Quiconque veut se faire une idée de l’actualité politique actuelle est souvent contrarié par des reportages partiaux. Des nouvelles émotionnelles, des diabolisations à tout vent ou des omissions ciblées sont de plus en plus courantes. Il est toujours plus difficile d’obtenir des informations précises. Un regard sur le passé peut contribuer à une vision plus sobre de la situation actuelle. 

Liberté d’expression

 La caractéristique d’une démocratie et l’un de ses fondements reposent sur la liberté d’expression. Elle fait partie des droits inaliénables de l’homme. Chacun est libre d’exprimer son opinion et d’en débattre. Ce n’est qu’à l’aide d’un échange ouvert d’opinions, d’idées, de solutions proposées ou de divers points de vue qu’émerge une sélection de possibilités fournissant la base pour former son propre point de vue. Quiconque désire participer au débat et aux décisions est invité à bien analyser les différentes approches, de les examiner pour lui, afin de pouvoir prendre une décision politique en cas de nécessité.

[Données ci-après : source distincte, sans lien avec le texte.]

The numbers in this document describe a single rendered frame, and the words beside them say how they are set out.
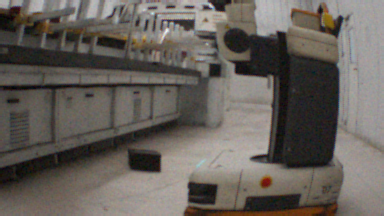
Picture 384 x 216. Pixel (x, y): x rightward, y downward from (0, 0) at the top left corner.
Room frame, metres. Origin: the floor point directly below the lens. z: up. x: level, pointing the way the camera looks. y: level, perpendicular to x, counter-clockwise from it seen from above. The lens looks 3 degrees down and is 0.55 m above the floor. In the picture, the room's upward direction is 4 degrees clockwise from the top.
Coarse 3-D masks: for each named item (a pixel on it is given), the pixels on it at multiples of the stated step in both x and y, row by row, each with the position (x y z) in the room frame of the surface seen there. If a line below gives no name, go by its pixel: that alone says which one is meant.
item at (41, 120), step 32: (0, 32) 1.45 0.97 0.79; (0, 96) 1.57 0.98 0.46; (32, 96) 1.98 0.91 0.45; (64, 96) 2.49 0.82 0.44; (96, 96) 3.15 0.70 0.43; (128, 96) 4.00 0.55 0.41; (160, 96) 5.18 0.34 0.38; (0, 128) 1.58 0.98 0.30; (32, 128) 1.99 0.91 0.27; (64, 128) 2.51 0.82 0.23; (96, 128) 3.17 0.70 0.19; (128, 128) 3.94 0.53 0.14; (160, 128) 5.22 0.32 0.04; (0, 160) 1.51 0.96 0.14; (32, 160) 1.95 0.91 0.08; (64, 160) 2.46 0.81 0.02
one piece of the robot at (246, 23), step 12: (240, 0) 1.69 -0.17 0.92; (252, 0) 1.69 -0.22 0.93; (228, 12) 1.66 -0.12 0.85; (240, 12) 1.65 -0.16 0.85; (252, 12) 1.65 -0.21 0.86; (216, 24) 1.67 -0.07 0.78; (228, 24) 1.66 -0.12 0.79; (240, 24) 1.65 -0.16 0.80; (252, 24) 1.64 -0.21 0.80; (228, 36) 1.66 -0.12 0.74; (240, 36) 1.65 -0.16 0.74; (228, 48) 1.66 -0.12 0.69; (240, 48) 1.65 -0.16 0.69; (240, 60) 1.67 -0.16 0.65
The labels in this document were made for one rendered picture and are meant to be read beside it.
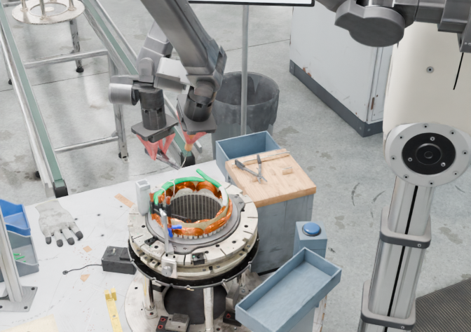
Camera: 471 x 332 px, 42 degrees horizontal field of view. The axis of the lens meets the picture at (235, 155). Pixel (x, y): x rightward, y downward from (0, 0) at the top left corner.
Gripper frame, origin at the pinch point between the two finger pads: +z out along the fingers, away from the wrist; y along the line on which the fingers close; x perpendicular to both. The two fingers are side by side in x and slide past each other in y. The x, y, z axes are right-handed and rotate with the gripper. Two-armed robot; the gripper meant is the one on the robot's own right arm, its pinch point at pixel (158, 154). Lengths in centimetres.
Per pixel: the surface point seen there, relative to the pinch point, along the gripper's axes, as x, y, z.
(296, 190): 22.8, -27.6, 14.1
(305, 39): -149, -226, 90
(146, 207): 7.1, 9.9, 7.5
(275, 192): 19.6, -22.8, 13.9
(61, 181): -63, 1, 43
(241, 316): 43.0, 11.6, 15.3
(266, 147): -3.0, -42.1, 19.6
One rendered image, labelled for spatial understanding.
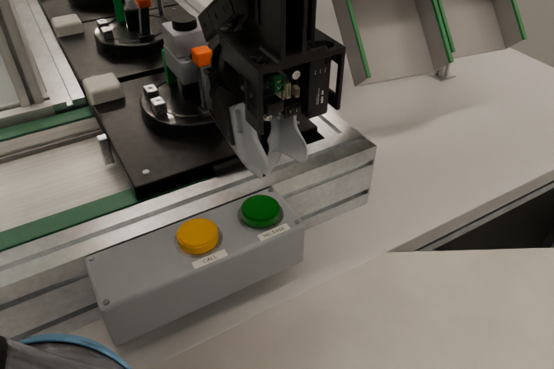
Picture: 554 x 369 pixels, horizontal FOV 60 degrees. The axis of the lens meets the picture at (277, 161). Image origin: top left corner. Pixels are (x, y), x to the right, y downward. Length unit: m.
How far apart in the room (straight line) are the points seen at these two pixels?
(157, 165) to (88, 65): 0.29
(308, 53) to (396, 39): 0.40
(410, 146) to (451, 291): 0.28
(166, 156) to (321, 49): 0.30
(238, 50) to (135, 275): 0.24
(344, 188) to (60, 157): 0.38
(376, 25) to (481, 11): 0.20
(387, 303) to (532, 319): 0.16
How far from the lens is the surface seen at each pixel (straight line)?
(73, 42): 0.90
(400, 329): 0.55
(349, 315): 0.55
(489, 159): 0.80
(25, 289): 0.52
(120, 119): 0.66
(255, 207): 0.49
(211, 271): 0.47
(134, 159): 0.58
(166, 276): 0.46
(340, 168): 0.59
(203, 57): 0.56
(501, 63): 1.11
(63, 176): 0.68
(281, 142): 0.43
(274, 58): 0.33
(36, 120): 0.74
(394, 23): 0.73
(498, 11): 0.85
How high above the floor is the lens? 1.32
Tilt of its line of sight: 39 degrees down
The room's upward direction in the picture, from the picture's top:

C’est pourquoi les «chasses à l’homme» médiatiques sont profondément antidémocratiques, car, au lieu de renforcer la pluralité des opinions, elles s’attaquent aux fondements mêmes de la démocratie, en se permettant de déterminer ce qui est «juste» et «faux».

Une réalisation importante de notre démocratie moderne est l’abolition de la censure. La liberté de la presse fondée sur la liberté d’expression constitue un fondement de la démocratie. Pour maintenir leur pouvoir, les élites politiques ont très souvent tenté de réprimer les opinions dissidentes. Les représentants de l’Etat ont censuré la presse en sélectionnant les informations à l’intention du public. Les tentatives actuelles d’influencer Internet vont dans la même direction. Quels sont donc les moyens actuels d’influencer les opinions du public? Une brève rétrospective sur la façon dont les élites dirigeantes et les médias collaborent peut être instructif.
Etant donné que de nombreuses archives sont accessibles à l’heure actuelle, il est devenu plus facile de comprendre les tentatives traditionnelles des élites d’influencer le public par le biais des médias. On constate par exemple qu’à partir de 1917, des citoyens américains ont été systématiquement trompés pendant la Première Guerre mondiale (cf. Elter, Andreas «Die Kriegsverkäufer»). C’était le début de la «propagande» moderne, appelée de nos jours sous l’euphémisme Public Relations PR. La manipulation des masses par des techniques psychologiques s’est rapidement étendue (cf. Bernays, Edward «Propaganda. Comment manipuler l’opinion en démocratie»).
La machine de propagande des nationaux-socialistes allemands a adopté beaucoup de ces techniques originaires des Etats-Unis, les a systématiquement perfectionnées et a ainsi poussé la population allemande dans la Seconde Guerre mondiale. Après la Seconde Guerre mondiale et pendant la Guerre froide, de pareilles techniques de manipulation furent utilisées dans le but de convaincre les citoyens de la nécessité de certaines actions militaires et politiques.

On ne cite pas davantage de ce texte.